La musique et l’art peuvent exister dans un splendide isolement et être adorés de loin, mais je crois que c’est à l’artiste de décider ce qu’il veut en faire. Cependant, il est parfois nécessaire d’avoir un vision plus terre à terre de l’art. Comme tout autre artisan, je dois aussi pouvoir vendre et gagner de l’argent pour payer les factures et être en capacité de m’offrir de nouvelles sessions d’enregistrements. La nécessité de nourrir ma famille ne me permet d’avoir une vision élitiste de mon travail.

Mais oui, je veux que mes chansons soient belles. C’est le premier et le plus important des critères pour moi.

Ton disque est  publié au format ELp. Pourquoi avoir choisi ce format, et non le format Lp?

Le format ELP est un format que Violette Records utilise beaucoup. C’est à mi-chemin entre un EP et un album complet. C’est un excellent format – cela me rappelle les vieux 78 tours. Parfait pour présenter de nouvelles musiques et des artistes.

Tu as déclaré que Violette Records était le seul label avec lequel tu voulais travailler. Quels sont les avantages pour toi de travailler avec eux ?

Violette a une belle éthique . Une grande attention est portée aux détails et l’artiste est considéré avec énormément de respect. En fait, il s’agit plus d’art que de commerce … Ce qui est une bonne chose car si l’art est célébré correctement, le public appréciera l’effort déployé par toutes les personnes impliquées dans le projet et in fine achètera la musique!

As-tu l’intention de continuer à travailler en solo ou avez-vous déjà d’autres projets collaboratifs en tête?

J’aimerais pouvoir faire les deux. J’ai beaucoup d’idées qui pourraient fonctionner pour moi mais qui ne conviendraient pas nécessairement à quelqu’un d’autre, notamment au niveau du chant.

En même temps, j’adore travailler avec Anna dans Snowgoose. Sa voix a été ma muse inspiratrice pour le premier album Harmony Springs. Il y a une grande confiance entre nous et nous aimons ce travail à quatre mains. Tout récemment, j’ai recommencé à écrire avec elle en vue de commencer à enregistrer le 3e album de Snowgoose cet été. Et tout paraît couler de source et sans effort…

copyright : Brian_Sweeney

Envisages-tu  de partir en tournée pour promouvoir ce tout nouveau disque, et pourquoi pas venir en France, dès que les conditions sanitaires le permettront ?

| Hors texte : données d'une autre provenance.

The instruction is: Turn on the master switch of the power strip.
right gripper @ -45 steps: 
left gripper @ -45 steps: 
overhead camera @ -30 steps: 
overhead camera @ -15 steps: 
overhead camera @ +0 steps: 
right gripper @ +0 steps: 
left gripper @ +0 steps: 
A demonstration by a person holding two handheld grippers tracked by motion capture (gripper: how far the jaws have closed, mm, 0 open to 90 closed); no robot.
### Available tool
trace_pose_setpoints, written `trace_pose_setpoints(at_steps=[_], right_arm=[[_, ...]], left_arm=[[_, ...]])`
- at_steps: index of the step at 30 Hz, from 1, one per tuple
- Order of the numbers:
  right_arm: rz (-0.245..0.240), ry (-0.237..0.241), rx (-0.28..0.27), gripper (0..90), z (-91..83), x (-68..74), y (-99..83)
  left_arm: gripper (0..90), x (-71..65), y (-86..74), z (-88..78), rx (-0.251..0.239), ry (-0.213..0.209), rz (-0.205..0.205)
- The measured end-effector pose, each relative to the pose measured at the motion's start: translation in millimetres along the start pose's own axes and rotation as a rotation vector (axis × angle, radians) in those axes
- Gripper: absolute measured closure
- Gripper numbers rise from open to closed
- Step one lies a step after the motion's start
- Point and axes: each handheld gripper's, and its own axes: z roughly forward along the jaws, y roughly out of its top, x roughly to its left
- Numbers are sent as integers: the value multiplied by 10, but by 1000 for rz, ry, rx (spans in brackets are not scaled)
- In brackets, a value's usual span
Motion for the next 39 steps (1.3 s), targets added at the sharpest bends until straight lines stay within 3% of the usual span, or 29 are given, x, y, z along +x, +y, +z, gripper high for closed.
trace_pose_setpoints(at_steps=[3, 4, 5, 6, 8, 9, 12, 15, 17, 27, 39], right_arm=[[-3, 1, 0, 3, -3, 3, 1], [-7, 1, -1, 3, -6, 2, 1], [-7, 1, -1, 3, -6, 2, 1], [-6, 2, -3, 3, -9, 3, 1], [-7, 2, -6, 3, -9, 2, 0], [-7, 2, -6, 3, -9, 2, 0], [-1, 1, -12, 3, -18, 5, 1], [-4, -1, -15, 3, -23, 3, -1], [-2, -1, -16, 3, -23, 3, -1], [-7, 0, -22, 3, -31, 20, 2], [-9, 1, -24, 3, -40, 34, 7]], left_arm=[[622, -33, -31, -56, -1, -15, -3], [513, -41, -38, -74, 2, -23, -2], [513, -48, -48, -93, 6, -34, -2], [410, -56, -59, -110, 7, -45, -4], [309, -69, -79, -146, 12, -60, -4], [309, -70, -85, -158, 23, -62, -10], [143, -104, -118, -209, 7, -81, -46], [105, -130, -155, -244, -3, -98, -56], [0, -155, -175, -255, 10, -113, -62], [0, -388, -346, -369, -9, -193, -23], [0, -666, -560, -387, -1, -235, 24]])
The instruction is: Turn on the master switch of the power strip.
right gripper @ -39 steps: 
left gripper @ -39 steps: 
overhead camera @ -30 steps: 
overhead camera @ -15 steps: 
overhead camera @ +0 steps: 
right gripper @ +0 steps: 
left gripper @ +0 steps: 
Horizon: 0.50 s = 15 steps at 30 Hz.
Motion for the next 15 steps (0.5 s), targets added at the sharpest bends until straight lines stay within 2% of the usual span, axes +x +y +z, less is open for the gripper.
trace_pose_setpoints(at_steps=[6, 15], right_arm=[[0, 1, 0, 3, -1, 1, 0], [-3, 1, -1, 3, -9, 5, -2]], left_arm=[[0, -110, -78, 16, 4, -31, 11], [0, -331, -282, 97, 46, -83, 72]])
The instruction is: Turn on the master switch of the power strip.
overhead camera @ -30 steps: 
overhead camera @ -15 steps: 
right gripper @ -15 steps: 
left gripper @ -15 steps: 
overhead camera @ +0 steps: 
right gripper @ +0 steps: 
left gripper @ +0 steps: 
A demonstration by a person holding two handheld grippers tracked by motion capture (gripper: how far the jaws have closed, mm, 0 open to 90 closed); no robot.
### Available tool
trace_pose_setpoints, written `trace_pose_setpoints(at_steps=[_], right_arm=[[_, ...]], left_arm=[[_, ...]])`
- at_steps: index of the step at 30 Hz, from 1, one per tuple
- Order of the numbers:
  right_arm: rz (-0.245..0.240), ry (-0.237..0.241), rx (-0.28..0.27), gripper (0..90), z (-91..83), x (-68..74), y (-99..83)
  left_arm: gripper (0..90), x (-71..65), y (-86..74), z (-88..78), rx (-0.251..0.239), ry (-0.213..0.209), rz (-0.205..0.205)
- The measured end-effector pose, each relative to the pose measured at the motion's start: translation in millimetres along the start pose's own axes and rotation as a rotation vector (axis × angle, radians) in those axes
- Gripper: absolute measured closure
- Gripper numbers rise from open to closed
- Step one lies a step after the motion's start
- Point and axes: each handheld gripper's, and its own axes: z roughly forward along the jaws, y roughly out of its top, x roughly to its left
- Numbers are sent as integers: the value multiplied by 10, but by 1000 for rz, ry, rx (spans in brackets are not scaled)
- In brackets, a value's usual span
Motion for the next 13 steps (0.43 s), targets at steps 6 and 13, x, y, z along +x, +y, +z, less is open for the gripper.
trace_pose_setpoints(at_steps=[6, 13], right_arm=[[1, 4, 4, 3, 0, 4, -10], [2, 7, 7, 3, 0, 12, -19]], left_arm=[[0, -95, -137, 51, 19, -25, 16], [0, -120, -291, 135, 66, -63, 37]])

J’adorerais aller en France pour jouer, ou n’importe où  d’ailleurs ! Mon premier groupe à l’école s’appelait The Eiffel Towers. J’ai toujours eu une affinité particulière pour tout ce qui est français… alors oui, pourquoi pas?

Ton disque s’intitule When I Mean What I Said. As-tu l’impression d’y avoir mis tout ce que tu voulais dire?

Parfois, je me dis : « Est-ce que je ne serais pas en train de me répéter? » Mais alors une mélodie surgit dans mon esprit, puis quelques bribes de paroles qui deviennent la ‘crystal seed’, la base d’un nouveau morceau.

Une dernière question pour le musicien que tu es. Si tu ne devais garder qu’un seul instrument, quel serait-il? Et pourquoi ?

Je ne possède pas beaucoup d’instruments et je n’ai qu’une seule guitare acoustique. C’est une vieille électroacoustique Takamine Dreadnought que j’ai achetée à Seattle en 1991. Elle s’est patinée avec l’âge, tout comme moi.

When I Mean What I Said de Jim McCulloch est disponible chez Violette Records depuis le 21 mai 2021.